No discovery of certain matters regarding information and liabilities

(i)         except as Disclosed, Kindred not having discovered in relation to the Wider 32Red Group:

(i)         that any financial, business or other information concerning the Wider 32Red Group publicly announced prior to the date of this announcement or disclosed to any member of the Wider Kindred Group by or on behalf of any member of the Wider 32Red Group at any time prior to the date of this announcement is misleading, contains a misrepresentation of any fact, or omits to state a fact necessary to make that information not misleading, and which was not subsequently corrected before the date of this announcement by disclosure either publically via a Regulatory Information Service or in writing to Kindred, and, in any such case, to an extent which is material in the context of the Wider 32Red Group taken as a whole;
(ii)        that any member of the Wider 32Red Group or any partnership, company or other entity in which any member of the Wider 32Red Group has a significant economic interest and which is not a subsidiary undertaking of 32Red is, otherwise than in the ordinary course of business, subject to any liability, contingent or otherwise which is material in the context of the Wider 32Red Group taken as a whole; or
(iii)       that any past or present member of the Wider 32Red Group has not complied in any respect with all applicable legislation, regulations or other requirements of any jurisdiction, or any Authorisations, relating to the use, treatment, storage, carriage, disposal, discharge, spillage, release, leak or emission of any waste or hazardous substance or any substance likely to impair the environment (including property) or harm human health or otherwise relating to environmental matters or the health and safety of humans, which non-compliance would be likely to give rise to any liability including any penalty for non-compliance (whether actual or contingent) on the part of any member of the Wider 32Red Group which in any such case is material in the context of the Wider 32Red Group taken as a whole;

Anti-corruption

(iv)       that any member of the Wider 32Red Group or any person that performs or has performed services for or on behalf of any such member is or has engaged in any activity, practice or conduct which would constitute an offence under the Bribery Act 2010 or any other applicable anti-corruption legislation; or

No criminal property

(v)        that any asset of any member of the Wider 32Red Group constitutes criminal property as defined by section 340(3) of the Proceeds of Crime Act 2002 (but disregarding paragraph (b) of that definition).

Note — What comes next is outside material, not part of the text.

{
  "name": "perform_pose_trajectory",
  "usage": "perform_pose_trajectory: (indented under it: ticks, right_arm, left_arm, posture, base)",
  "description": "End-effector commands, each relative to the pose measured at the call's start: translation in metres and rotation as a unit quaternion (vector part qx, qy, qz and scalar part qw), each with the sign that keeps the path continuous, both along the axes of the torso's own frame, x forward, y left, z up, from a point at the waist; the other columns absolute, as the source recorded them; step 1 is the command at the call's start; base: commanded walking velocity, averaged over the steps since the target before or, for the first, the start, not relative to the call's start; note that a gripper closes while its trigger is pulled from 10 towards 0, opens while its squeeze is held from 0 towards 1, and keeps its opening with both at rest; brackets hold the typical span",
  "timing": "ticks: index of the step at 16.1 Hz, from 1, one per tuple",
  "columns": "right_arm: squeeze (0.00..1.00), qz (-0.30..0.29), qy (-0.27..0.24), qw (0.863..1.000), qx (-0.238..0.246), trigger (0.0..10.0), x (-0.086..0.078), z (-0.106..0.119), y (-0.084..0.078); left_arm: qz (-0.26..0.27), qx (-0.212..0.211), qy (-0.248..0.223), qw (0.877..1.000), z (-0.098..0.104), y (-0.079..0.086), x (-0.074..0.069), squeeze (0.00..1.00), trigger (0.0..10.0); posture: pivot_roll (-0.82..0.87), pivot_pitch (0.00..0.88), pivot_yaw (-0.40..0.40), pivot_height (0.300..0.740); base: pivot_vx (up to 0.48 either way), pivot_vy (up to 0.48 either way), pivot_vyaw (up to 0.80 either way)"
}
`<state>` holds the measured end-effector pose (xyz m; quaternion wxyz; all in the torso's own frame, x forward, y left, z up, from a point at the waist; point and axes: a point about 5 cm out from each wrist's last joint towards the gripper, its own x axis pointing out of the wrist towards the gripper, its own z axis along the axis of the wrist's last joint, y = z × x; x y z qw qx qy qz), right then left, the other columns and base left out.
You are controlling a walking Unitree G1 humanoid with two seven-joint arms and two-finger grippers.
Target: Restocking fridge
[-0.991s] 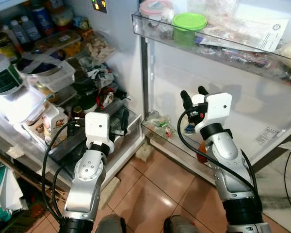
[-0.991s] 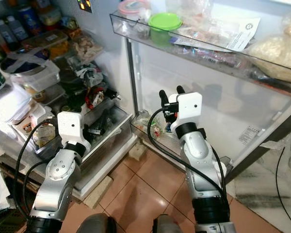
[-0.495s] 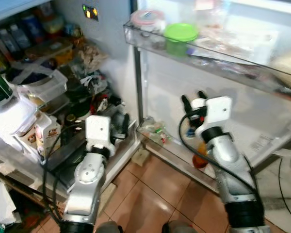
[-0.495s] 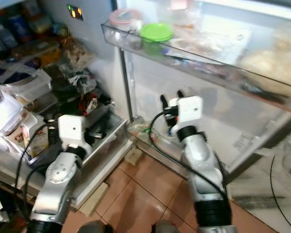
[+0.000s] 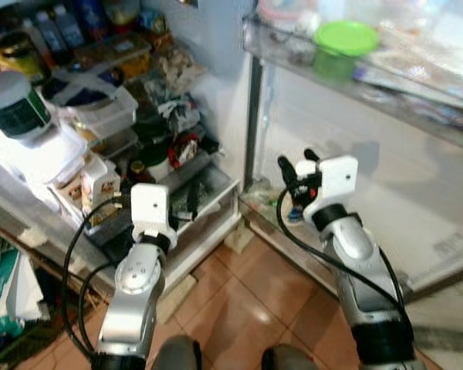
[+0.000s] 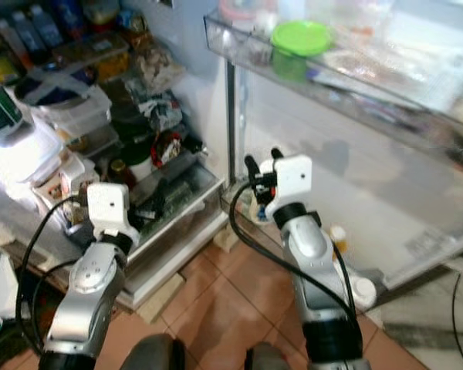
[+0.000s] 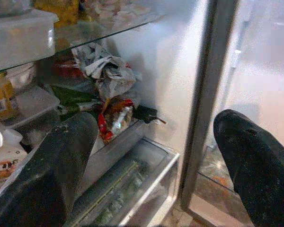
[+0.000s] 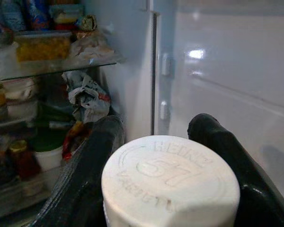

Part B: Certain further terms of the Offer

1.         Kindred reserves the right to waive, in whole or in part, Conditions 2(a) to (i) (inclusive), so far as they relate to 32Red, the Wider 32Red Group or any part thereof. Condition 1 shall not be capable of being waived.

2.         Kindred and 32Red have agreed, in accordance with 32Red's articles of association, to observe and comply with the Code in relation to the conduct and execution of the Offer (including where the acquisition of the 32Red Shares by Kindred is to be implemented by way of a Scheme pursuant to paragraph 7 of this Part B) as though 32Red, Kindred and the Offer were subject to the Code.

3.         The Offer will lapse if the acquisition of 32Red by Kindred is referred to the Chair of the Competition and Markets Authority for the constitution of a group under Schedule 4 to the Enterprise and Reform Act 2013 before 1:00 p.m. (London time) on the first closing date or the time and date on which the Offer becomes or is declared unconditional as to acceptances (whichever is the later).

4.         If the Offer lapses, it will cease to be capable of further acceptances, and persons accepting the Offer and Kindred shall thereupon cease to be bound by acceptances submitted at or prior to the time the Offer lapses.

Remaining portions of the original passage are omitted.